立場上、鏡花水月のような形式の店で酒を嗜むことの叶わない政財界の大物、山本元柳斎重国。卯の花ママのお客さんであり、当時ヘルプだった私のことをも可愛がってくれていた大層奇特な方。ママとこの方の力添え無くして今夜を乗り切ることなど、到底叶うはずもなかった。
ベテランと言うにはまだまだ程遠いけれど、今だけは自分の軌跡に胸を張りたい。エスコートの途中、私は感慨深い心地で息を吐いて傘の下から宙を仰いだ。
「いやぁーあなたってほんっと努力の人っスよねぇ」
「……その言葉、あんまり好きじゃないです。しかもこの不況下、大変なのはこれからじゃないですか」
そうして迎えた期限最終日、ラスト一時間に鉢物を手に上機嫌で喜助さんが現れた。連絡こそ取っていたものの、こうして会うのはギンが去った日以来ぶり。
「まぁま、そんなに構えないで下さいよ」
事実上、お店を出すのはオーナーとなる喜助さん。けれどそうした後ろ盾があるとは言え、パトロンさながらおんぶにだっこは御免。故に初期費用の半分は喜助さんから借金する形で話がついている。
「
――さて。晴れて有終の美を飾ったところで、沙希サン。お店を始めるにあたって早速やって頂きたいお仕事があります」
懐から取り出した御馴染みの扇子をバサッと広げて見せた喜助さんの、仕切り直すような声色に姿勢を正す。

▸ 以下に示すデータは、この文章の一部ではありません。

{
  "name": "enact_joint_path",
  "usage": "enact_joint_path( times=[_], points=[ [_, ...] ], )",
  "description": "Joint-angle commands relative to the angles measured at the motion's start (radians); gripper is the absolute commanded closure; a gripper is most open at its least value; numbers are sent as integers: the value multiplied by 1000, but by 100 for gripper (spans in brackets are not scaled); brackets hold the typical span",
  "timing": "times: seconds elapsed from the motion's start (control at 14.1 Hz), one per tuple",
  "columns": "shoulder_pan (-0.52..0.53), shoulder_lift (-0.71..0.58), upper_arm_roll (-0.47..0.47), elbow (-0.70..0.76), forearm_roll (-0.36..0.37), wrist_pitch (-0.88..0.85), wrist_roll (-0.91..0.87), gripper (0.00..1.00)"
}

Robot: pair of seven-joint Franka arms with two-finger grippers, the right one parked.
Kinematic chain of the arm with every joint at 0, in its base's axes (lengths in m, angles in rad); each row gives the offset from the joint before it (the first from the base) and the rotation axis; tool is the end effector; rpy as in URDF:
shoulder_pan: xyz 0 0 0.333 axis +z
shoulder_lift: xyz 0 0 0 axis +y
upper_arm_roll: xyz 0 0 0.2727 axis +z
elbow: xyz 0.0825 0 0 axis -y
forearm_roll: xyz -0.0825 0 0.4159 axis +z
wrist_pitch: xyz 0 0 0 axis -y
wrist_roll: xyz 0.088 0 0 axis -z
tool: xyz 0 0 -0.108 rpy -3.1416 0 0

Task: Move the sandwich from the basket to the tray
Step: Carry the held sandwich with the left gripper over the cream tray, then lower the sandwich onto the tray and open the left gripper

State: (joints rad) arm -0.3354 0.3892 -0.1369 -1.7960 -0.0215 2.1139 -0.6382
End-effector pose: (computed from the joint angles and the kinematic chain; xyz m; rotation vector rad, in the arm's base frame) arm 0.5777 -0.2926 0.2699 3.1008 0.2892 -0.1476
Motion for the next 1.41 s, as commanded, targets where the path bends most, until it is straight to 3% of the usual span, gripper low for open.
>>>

「流石にアタシは毎日お店にいることは出来ません。つまりママのあなたとは別にひとり、男子の責任者が要るっスよねぇ?」
「確かにそうですね」
「1ヶ月かけて探してきて下さい。と言っても、誰かは決まってるんスけどね」
「はい……?」
決まってる相手を探すのに、何故に1ヶ月もかける?
久々に何かのテストだろうかと思案していると、喜助さんは脇にある鉢のバスケットを私の膝に、トン、と置いてきた。
「あなたの心が完全に息を吹き返す為には必要でしょう、これを贈ってくれた方が」
「……!」
喜助さんの手土産とばかり思っていたライラック色の花のついたそれからは、ほんのりシナモン調の甘い香りがする。
「ゼラニウム、ですか……」
「ご名答っス」
ハーブの類であるその種の中、様々な芳香が楽しめるセンテッドゼラニウムと呼ばれるそれ。鼻を掠める香りに気取られ、上手く、頭が働かない。
そして私は、喜助さんの口から紡がれた言葉に息を呑む。